◆ How to complete this task ◆
From the line with "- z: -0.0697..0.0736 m" through the line with "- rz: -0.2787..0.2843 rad", repeat the entries verbatim, both end lines included, and add nothing.

◆ Material for this exercise ◆
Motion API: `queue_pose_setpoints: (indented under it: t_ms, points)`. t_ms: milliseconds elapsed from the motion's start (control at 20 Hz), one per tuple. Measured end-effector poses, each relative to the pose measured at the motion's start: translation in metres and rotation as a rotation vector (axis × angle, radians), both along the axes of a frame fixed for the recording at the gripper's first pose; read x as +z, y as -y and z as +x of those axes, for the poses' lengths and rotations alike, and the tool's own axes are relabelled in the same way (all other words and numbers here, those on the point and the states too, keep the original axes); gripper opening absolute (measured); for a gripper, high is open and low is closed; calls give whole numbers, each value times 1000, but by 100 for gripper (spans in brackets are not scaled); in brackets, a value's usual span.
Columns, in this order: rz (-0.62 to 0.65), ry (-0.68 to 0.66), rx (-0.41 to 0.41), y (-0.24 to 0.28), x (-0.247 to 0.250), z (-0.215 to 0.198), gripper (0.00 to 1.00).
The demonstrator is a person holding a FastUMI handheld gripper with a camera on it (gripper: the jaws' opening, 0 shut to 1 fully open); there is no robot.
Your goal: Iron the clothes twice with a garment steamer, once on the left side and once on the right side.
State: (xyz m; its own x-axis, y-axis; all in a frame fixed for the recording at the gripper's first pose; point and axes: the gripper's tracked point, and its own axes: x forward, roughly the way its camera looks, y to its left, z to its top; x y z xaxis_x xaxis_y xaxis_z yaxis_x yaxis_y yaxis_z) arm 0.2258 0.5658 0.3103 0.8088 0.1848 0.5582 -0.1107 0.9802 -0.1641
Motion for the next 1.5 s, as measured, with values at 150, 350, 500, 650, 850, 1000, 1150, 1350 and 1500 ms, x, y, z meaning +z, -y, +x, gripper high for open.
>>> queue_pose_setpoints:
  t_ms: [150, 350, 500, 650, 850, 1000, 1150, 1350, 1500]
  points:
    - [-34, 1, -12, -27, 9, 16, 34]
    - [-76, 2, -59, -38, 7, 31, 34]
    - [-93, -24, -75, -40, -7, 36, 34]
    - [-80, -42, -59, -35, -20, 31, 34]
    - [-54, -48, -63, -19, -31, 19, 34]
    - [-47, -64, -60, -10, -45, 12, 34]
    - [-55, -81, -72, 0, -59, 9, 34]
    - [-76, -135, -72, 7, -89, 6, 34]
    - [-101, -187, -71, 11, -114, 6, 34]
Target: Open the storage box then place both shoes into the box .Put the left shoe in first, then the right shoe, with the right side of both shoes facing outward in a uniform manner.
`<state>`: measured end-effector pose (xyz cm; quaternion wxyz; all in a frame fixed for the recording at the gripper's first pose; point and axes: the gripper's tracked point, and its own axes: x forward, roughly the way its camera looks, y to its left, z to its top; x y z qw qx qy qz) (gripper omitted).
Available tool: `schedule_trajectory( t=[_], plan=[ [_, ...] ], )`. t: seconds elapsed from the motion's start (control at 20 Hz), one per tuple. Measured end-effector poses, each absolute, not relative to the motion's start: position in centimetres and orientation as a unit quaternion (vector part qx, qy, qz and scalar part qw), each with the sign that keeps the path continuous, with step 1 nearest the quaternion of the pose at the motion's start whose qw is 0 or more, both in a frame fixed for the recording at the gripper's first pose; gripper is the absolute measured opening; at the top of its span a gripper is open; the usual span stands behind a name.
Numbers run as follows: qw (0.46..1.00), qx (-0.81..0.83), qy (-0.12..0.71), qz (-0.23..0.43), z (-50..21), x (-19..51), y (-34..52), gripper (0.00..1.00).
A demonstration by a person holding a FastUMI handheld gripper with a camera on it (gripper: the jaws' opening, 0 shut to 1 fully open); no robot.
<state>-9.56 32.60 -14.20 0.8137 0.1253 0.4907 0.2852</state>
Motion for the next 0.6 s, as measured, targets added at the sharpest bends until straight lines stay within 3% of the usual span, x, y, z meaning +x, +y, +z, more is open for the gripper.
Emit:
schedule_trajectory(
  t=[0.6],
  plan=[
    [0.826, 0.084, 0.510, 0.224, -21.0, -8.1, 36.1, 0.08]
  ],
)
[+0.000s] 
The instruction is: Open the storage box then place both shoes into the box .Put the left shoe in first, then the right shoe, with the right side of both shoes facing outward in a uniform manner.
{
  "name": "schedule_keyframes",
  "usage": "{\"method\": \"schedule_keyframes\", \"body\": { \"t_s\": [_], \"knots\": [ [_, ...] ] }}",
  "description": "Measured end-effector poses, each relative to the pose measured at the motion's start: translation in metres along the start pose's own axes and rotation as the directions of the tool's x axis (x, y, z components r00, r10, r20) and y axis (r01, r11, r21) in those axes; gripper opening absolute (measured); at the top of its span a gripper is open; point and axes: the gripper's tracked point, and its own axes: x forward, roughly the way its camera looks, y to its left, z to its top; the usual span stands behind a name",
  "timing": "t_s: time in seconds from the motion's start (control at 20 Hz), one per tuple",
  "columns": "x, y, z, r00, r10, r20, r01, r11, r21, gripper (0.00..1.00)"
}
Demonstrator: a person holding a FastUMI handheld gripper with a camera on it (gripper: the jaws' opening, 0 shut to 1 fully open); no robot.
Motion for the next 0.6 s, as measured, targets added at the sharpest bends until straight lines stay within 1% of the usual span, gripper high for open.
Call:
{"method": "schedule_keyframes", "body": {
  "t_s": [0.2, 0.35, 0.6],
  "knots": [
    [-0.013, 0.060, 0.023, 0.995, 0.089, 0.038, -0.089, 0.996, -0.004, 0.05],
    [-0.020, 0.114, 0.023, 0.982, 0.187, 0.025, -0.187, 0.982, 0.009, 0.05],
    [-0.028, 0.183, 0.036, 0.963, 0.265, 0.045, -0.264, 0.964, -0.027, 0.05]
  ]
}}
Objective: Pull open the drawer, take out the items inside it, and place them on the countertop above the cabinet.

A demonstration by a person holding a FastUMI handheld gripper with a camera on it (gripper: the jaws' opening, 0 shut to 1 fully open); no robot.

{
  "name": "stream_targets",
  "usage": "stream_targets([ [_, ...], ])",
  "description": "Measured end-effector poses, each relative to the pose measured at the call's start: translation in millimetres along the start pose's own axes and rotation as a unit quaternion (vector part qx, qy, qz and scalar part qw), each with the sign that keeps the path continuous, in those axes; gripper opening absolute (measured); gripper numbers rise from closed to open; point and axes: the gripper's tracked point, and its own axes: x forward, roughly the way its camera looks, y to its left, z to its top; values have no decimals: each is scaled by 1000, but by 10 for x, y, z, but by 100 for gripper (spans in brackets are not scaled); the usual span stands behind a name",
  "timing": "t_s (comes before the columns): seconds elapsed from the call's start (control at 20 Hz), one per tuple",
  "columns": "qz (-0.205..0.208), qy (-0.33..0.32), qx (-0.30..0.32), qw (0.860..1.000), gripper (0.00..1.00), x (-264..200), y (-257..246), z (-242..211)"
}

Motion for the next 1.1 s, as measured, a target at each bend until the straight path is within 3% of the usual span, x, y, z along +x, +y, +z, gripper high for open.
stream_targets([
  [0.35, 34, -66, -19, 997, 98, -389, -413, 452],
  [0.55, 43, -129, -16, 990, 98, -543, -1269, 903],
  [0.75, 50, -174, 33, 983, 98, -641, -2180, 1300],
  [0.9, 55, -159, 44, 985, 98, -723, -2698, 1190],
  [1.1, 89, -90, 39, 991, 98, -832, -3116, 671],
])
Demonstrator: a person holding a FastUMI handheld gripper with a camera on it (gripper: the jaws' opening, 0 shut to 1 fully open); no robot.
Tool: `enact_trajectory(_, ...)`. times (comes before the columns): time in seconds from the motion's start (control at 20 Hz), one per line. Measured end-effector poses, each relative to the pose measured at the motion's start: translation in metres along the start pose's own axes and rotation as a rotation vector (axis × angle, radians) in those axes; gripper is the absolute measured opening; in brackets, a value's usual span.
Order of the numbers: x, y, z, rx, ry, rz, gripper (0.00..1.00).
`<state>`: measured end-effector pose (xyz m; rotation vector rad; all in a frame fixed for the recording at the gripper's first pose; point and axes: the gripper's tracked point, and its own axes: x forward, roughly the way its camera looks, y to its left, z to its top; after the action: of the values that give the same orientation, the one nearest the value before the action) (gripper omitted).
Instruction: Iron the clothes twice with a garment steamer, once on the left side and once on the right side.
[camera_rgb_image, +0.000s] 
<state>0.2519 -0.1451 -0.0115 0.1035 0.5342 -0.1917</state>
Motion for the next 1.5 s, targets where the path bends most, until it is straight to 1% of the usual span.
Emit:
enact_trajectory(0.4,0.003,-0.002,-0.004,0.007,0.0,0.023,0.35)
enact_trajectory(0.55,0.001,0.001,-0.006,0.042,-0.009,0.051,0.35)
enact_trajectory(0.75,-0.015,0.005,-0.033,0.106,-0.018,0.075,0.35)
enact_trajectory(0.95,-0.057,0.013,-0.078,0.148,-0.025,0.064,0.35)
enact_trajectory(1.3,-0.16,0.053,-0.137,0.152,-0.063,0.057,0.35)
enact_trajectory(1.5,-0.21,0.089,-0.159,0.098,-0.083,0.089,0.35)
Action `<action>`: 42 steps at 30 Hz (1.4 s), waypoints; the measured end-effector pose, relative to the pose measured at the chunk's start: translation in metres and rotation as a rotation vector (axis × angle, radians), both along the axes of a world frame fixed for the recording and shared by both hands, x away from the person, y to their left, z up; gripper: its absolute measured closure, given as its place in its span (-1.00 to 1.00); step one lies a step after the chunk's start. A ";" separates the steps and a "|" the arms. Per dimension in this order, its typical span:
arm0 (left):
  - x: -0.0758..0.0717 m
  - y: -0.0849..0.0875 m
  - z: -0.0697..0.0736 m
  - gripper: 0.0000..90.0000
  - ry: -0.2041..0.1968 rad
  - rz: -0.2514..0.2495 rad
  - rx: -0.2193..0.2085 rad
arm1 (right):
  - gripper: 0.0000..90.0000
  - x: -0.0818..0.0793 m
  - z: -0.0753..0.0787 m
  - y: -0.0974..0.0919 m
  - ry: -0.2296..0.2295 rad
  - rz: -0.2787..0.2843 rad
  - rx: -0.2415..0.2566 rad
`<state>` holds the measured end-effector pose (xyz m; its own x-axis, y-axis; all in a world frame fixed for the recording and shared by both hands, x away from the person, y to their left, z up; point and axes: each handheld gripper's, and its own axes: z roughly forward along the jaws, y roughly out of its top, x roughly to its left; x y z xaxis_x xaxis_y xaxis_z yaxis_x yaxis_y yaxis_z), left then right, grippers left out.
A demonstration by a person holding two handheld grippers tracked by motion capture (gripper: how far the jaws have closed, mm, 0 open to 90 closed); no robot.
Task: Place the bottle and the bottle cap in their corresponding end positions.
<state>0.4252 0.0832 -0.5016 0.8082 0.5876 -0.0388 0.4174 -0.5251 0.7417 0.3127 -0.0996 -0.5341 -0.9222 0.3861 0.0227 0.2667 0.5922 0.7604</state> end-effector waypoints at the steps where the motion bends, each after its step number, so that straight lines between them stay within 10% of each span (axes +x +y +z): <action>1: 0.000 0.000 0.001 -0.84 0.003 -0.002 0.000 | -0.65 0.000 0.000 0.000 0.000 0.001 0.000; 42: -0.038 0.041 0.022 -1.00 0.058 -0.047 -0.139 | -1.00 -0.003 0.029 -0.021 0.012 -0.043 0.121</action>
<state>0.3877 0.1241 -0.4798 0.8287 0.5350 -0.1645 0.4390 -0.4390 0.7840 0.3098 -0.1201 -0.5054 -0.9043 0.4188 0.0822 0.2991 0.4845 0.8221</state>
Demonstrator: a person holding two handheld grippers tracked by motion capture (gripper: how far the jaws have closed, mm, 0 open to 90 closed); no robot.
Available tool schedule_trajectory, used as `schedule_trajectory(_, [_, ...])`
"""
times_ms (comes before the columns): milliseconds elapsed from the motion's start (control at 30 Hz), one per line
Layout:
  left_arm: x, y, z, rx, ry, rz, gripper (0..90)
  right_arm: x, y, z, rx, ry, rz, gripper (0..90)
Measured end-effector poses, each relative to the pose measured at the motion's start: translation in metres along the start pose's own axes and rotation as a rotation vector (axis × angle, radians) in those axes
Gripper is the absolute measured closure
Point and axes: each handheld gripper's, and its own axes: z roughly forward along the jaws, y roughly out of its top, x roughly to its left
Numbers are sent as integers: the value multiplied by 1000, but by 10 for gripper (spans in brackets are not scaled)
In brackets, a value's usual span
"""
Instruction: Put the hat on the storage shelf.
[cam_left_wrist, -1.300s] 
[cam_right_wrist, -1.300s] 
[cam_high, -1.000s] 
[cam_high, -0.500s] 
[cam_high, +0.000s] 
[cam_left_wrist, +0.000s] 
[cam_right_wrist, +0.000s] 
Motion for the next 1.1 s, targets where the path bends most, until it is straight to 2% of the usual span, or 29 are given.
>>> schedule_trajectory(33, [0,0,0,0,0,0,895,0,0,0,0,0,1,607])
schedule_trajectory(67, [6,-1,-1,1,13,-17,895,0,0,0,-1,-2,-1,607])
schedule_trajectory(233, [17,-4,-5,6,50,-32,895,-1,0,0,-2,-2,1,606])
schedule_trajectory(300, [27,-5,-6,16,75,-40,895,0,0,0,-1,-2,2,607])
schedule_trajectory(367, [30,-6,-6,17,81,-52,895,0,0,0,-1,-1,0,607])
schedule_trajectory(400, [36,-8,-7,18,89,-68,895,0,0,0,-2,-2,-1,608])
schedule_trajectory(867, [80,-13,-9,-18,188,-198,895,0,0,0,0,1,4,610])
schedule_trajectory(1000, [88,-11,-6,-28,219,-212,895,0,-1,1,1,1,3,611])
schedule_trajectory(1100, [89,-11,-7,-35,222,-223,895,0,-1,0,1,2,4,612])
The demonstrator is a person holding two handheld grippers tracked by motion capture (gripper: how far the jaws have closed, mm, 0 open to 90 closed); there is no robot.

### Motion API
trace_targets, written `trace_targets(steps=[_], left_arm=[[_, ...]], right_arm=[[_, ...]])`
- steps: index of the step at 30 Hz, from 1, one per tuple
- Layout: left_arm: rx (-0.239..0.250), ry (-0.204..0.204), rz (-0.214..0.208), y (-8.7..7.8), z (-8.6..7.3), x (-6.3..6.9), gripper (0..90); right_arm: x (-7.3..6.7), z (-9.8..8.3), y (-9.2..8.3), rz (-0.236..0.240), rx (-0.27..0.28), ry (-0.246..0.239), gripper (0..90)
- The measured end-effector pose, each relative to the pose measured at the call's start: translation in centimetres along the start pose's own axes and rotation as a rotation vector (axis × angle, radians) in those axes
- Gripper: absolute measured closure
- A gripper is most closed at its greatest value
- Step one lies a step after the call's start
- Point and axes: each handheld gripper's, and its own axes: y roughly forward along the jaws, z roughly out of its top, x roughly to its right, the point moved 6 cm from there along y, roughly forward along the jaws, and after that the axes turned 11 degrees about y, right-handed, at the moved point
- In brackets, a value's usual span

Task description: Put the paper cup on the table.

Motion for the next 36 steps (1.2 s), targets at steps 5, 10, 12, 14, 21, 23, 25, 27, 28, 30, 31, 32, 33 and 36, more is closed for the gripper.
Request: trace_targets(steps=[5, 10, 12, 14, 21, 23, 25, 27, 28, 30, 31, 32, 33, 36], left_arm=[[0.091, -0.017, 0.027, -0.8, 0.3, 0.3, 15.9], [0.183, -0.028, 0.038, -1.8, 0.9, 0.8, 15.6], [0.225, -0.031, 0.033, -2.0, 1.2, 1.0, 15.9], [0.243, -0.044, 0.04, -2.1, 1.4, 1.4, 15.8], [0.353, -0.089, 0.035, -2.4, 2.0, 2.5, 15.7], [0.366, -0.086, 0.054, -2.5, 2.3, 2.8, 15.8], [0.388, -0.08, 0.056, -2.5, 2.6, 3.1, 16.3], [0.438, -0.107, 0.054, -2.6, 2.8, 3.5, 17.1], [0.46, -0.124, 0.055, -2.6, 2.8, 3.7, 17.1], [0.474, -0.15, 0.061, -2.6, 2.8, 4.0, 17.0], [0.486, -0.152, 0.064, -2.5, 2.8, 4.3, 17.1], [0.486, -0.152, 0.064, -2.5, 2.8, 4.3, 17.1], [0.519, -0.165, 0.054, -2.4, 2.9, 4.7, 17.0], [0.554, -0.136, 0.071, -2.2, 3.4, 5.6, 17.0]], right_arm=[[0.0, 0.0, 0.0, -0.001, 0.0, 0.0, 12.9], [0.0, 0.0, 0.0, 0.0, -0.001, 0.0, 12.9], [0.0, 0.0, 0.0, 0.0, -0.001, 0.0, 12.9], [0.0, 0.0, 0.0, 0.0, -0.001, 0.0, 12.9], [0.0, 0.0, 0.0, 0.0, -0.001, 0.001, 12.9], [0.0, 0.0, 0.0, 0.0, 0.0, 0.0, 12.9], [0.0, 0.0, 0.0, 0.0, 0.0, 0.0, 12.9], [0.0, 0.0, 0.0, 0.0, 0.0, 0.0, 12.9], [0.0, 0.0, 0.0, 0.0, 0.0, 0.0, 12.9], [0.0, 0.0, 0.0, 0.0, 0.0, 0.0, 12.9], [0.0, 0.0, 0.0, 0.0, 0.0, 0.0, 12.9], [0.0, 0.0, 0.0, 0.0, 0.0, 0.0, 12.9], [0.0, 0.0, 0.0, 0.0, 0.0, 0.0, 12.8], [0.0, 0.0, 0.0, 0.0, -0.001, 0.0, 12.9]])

◆ Answer to this problem ◆
  - z: -0.0697..0.0736 m
  - gripper: 0.0000..90.0000
  - ry: -0.2041..0.1968 rad
  - rz: -0.2514..0.2495 rad
  - rx: -0.2193..0.2085 rad
arm1 (right):
  - gripper: 0.0000..90.0000
  - x: -0.0818..0.0793 m
  - z: -0.0753..0.0787 m
  - y: -0.0974..0.0919 m
  - ry: -0.2296..0.2295 rad
  - rz: -0.2787..0.2843 rad

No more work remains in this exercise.